Pollution in Korean Cities Exceeds WHO Standards

      September 28, 2011 11:25

      Fine dust particles in major Korean cities exceed the maximum level recommended by the World Health Organization. According to a survey of the concentration of dust particles of 10 ㎛ or less in 1,081 cities around the world, the WHO said Monday the concentration of airborne dust particles in Seoul, Busan and other major Korean cities is 50-99 ㎍ per cubic meter on annual average, far exceeding the recommended limit of 20 ㎍.

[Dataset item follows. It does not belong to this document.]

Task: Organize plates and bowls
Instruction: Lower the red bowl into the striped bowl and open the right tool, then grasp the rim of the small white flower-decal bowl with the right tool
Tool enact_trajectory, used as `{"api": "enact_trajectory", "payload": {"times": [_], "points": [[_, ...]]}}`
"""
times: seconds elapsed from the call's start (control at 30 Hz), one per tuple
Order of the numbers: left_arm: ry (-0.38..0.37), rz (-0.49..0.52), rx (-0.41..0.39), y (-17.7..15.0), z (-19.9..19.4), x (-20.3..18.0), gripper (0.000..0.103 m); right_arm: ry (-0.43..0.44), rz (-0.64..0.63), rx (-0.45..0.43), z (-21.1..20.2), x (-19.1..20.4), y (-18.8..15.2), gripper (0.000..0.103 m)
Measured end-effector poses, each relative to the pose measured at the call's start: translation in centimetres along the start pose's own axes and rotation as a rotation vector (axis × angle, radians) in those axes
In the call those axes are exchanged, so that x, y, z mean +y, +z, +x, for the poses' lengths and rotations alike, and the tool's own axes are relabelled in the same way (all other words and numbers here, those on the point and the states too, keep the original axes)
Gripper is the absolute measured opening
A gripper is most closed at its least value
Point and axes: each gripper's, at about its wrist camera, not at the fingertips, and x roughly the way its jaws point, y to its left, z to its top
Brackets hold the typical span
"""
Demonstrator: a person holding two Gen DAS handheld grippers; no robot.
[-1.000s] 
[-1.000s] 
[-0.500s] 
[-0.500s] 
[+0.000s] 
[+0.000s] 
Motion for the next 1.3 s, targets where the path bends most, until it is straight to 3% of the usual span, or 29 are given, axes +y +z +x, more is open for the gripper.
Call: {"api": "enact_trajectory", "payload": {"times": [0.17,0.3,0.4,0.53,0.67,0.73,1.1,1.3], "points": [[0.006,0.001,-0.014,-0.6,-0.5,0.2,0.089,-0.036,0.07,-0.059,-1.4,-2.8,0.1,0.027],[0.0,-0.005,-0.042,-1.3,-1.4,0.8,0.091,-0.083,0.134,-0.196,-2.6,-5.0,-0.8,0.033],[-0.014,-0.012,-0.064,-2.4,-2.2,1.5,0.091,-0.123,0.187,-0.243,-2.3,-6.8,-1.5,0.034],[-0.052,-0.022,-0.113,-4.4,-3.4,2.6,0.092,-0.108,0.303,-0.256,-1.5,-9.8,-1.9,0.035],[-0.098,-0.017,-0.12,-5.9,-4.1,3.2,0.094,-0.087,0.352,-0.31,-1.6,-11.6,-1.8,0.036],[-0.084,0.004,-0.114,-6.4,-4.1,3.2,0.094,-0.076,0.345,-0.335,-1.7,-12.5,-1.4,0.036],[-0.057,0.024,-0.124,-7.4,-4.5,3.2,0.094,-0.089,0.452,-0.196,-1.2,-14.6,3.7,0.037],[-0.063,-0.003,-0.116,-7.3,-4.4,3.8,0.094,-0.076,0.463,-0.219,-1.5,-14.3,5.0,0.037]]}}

      The air quality survey was conducted for the first time by the WHO in cities with more than 100,000 residents in 91 countries.

      The southwestern Iranian city of Ahvaz had the highest measured fine dust concentration of 372 ㎍ per cubic meter on annual average. Next came the Mongolian capital of Ulan Bator (279 ㎍) and the western Iranian city of Sanandaj (254 ㎍).

      Other cities with serious dust density levels include Quetta in Pakistan, Kanpur in India, and Gaborone, the capital city of Botswana.

      But North American cities where population density is low, weather conditions are good, and tight air pollution regulations are imposed, enjoy good air quality. The fine dust density in Washington, D.C. was 18 ㎍ per cubic meter, less than the recommended maximum. That in Tokyo and Paris was 23 ㎍ per cubic meter and 38 ㎍ per cubic meter, respectively.

      Fine dust can cause a heart failure, lung cancer, asthma, or respiratory infections if it permeates the lungs and is carried into the blood stream, the WHO warned.